Up to now, studies of biological roles of miR-192 were focused on human solid tumors [913, 29]. MiR-192 is significantly reduced in liver metastasis of colon cancer and has considerable therapeutic potentials for colon cancer patients [9]. Moreover, downregulation of miR-192 was observed in bladder cancer and induced cell cycle arrest in G0/G1 via reduced expression of CCND1 [10]. In our study, we observed downregulation of miR-192 in AML samples compared with normal counterparts. Further function assays revealed that overexpression of miR-192 in the AML cell lines significantly suppressed proliferation and induced G0/G1 arrest. However, in some other types of human cancer, miR-192 shows tumor-promoting activities. For instance, Li et al. found that miR-192 was upregulated in ESCC tissues and cell lines and promoted tumor progression and inhibited cell apoptosis [11]. Oncogenic roles of miR-192 were further evidenced by recent reports which found that the overexpression of miR-192 promotes tumor growth and progression in human pancreatic ductal adenocarcinoma [12] and facilitates tumorigenesis in gastric cancer [13]. Taken together, miR-192 plays distinct roles in different types of cancers and acts as a tumor suppressor in human AML.
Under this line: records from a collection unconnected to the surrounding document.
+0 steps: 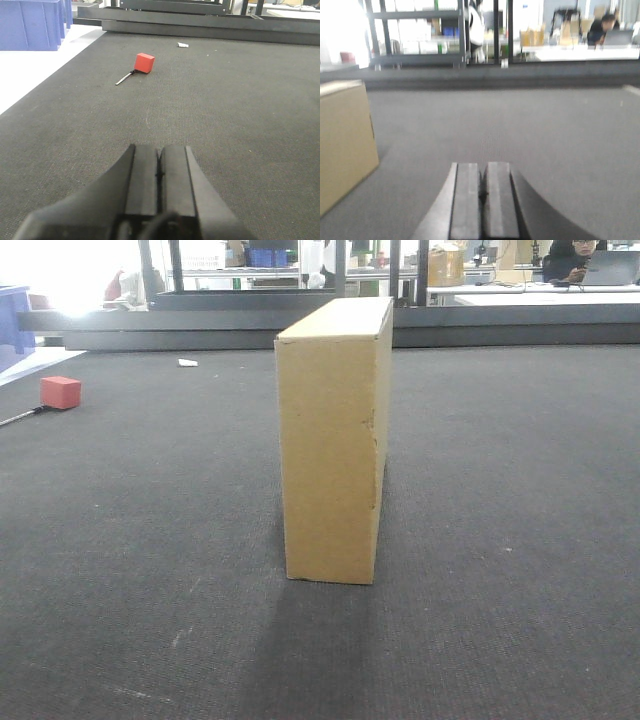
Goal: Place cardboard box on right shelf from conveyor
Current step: 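Lower the open right gripper over the top of the tan cardboard box, then close the right gripper on the box's top edge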
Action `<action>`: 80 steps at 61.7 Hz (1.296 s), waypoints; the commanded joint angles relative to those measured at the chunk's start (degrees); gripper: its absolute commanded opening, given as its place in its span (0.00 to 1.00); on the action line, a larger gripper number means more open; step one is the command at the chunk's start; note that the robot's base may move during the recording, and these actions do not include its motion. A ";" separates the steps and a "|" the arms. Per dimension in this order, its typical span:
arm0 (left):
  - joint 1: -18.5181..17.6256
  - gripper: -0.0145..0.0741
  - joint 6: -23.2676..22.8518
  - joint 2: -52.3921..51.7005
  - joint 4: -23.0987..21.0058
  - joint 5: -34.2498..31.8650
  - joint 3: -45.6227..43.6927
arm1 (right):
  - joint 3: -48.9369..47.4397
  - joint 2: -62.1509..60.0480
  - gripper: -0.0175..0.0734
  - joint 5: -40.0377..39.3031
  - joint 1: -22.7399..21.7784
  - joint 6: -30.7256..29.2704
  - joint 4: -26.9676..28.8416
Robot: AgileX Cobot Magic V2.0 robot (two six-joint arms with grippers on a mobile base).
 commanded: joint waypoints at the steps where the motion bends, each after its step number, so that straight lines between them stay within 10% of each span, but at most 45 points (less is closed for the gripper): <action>1: 0.14 0.03 0.02 -0.73 -0.34 -4.93 0.56 | -4.58 -1.11 0.25 -6.51 0.08 -0.56 -0.35; 14: 0.14 0.03 0.02 -0.73 -0.34 -4.93 0.56 | -18.79 4.52 0.29 3.28 0.13 -0.56 -0.35; 35: 0.14 0.03 0.02 -0.73 -0.34 -4.93 0.56 | -34.10 31.05 0.90 8.06 4.32 -0.56 -0.41; 63: 0.14 0.03 0.02 -0.73 -0.34 -4.93 0.56 | -71.41 65.50 0.89 31.75 24.93 0.97 -4.64; 80: 0.14 0.03 0.02 -0.73 -0.34 -4.93 0.56 | -95.26 85.86 0.89 50.71 34.36 25.05 -10.82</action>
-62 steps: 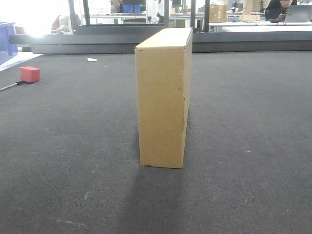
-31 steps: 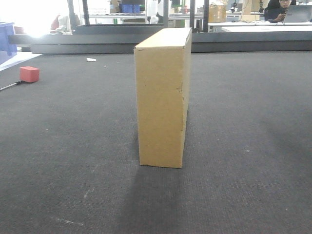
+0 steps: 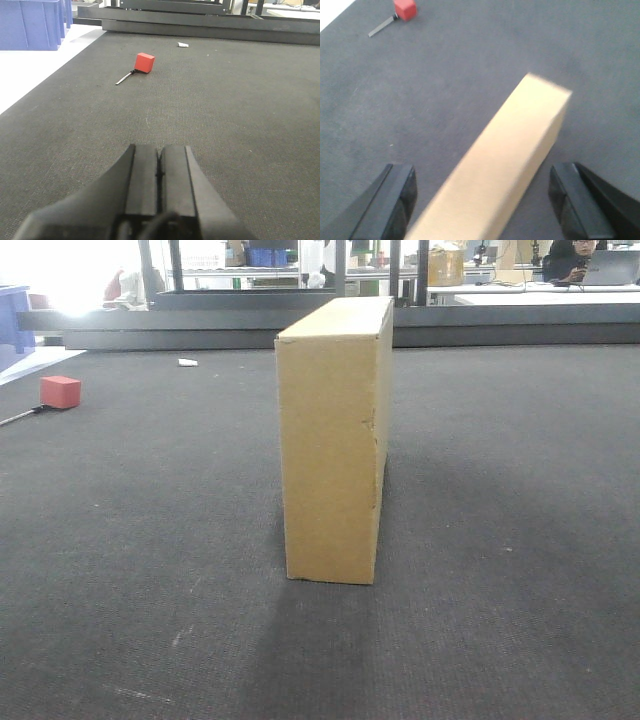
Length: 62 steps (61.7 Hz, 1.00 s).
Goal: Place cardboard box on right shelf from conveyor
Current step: 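Close the right gripper on the box's top edge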
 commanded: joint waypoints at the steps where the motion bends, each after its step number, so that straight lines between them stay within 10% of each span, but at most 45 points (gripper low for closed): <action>1: 0.14 0.03 0.02 -0.73 -0.34 -4.93 0.56 | -8.64 3.58 0.89 3.70 2.11 9.91 -4.55; 25: 0.14 0.03 0.02 -0.73 -0.34 -4.93 0.56 | -26.46 19.91 0.89 24.04 8.12 33.23 -20.89; 62: 0.14 0.03 0.02 -0.73 -0.34 -4.93 0.56 | -26.33 26.55 0.89 26.90 7.25 35.45 -19.94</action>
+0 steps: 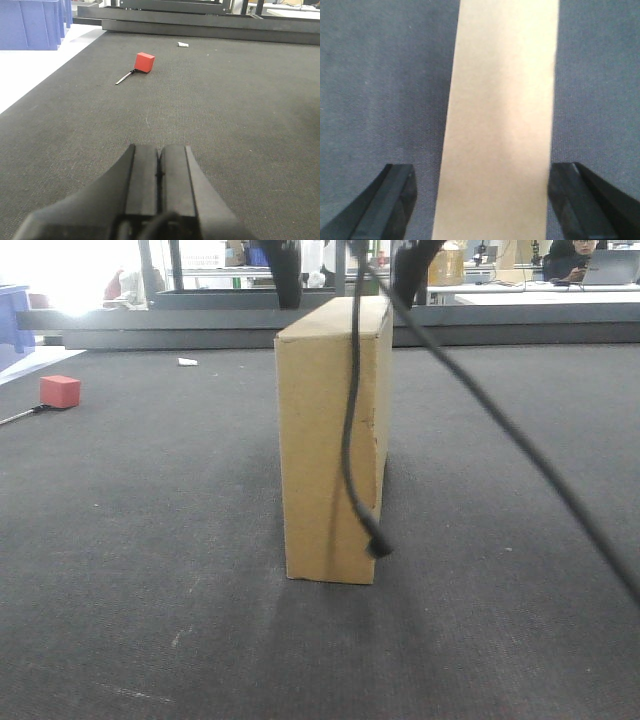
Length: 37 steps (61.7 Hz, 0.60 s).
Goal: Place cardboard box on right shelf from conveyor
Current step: 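Close the right gripper on the box's top edge, then lift the box off the conveyor with the right gripper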
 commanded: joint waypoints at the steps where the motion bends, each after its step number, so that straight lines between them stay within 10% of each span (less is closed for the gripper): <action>1: 0.14 0.03 0.02 -0.73 -0.34 -4.93 0.56 | -1.76 -1.53 0.89 1.54 -0.95 0.19 -1.09; 17: 0.14 0.03 0.02 -0.73 -0.34 -4.93 0.56 | -1.13 0.12 0.86 1.53 -2.49 -0.07 2.51; 37: 0.14 0.03 0.02 -0.73 -0.34 -4.93 0.56 | -1.19 -2.12 0.43 0.11 -3.59 -5.01 2.37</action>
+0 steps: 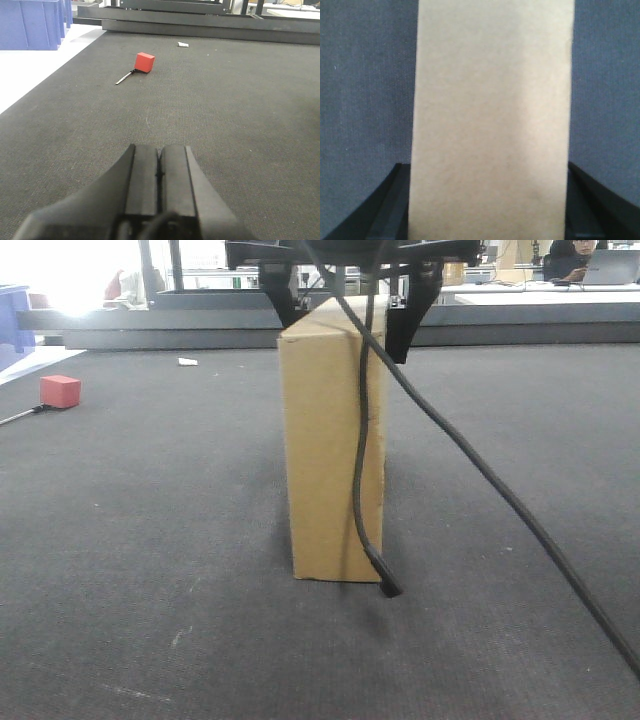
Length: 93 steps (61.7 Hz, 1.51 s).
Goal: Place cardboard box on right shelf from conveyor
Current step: 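Lift the box off the conveyor with the right gripper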
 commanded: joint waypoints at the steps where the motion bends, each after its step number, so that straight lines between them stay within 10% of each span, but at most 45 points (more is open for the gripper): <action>1: 0.14 0.03 0.02 -0.73 -0.34 -4.93 0.56 | -1.39 -5.66 0.43 0.00 -1.07 -3.35 -1.87; 35: 0.14 0.03 0.02 -0.73 -0.34 -4.93 0.56 | 9.25 -22.05 0.43 -4.70 -12.66 -39.10 4.76; 67: 0.14 0.03 0.02 -0.73 -0.34 -4.93 0.56 | 54.50 -59.84 0.43 -29.81 -23.82 -39.67 7.55; 93: 0.14 0.03 0.02 -0.73 -0.34 -4.93 0.56 | 63.32 -91.56 0.43 -30.94 -23.82 -39.80 7.55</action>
Dysregulation of cell cycle may result in imbalance between cell proliferation and cell differentiation [15], thus leading to tumorigenesis and modulation of cell cycle progression is an important mechanism for the action of tumor-associated genes, including miRNAs [7]. Liu et al. reported that the pro-neoplastic roles of miR-181a in AML cells are associated with acceleration of G1/S transition via negative regulation of ATM [22]. MiR-192 promoted cell cycle progression from the G0/G1 to the S phase by regulating key factors in these processes [29]. However, miR-192 also induced a G0/G1 and G2/M cell cycle arrest of bladder cancer cells [10] and proximal tubular epithelial cells [30], respectively. Our data confirmed the cell cycle-modulation activity of miR-192 in AML, yet with a G0/G1 cell cycle arrest in AML cells after restoration of miR-192. Differences may be attributed to the target genes in different cells. Dicer1 [29] and Bim [11] have been reported to be regulated by miR-192, while in our study, CCNT2, a cyclin playing important roles in the gene transcription, was found to be regulated by miR-192. Altogether, regulation of cell cycle transition by miR-192 is cell type specific depending on the downstream proteins.

In conclusion, as to our knowledge, we found for the first time that miR-192 was downregulated in AML compared with that in healthy controls. Functionality of miR-192 acting as a tumor suppressor makes this new molecule a useful biomarker in cancer diagnosis and management. Further investigations on miR-192 regulation are warranted.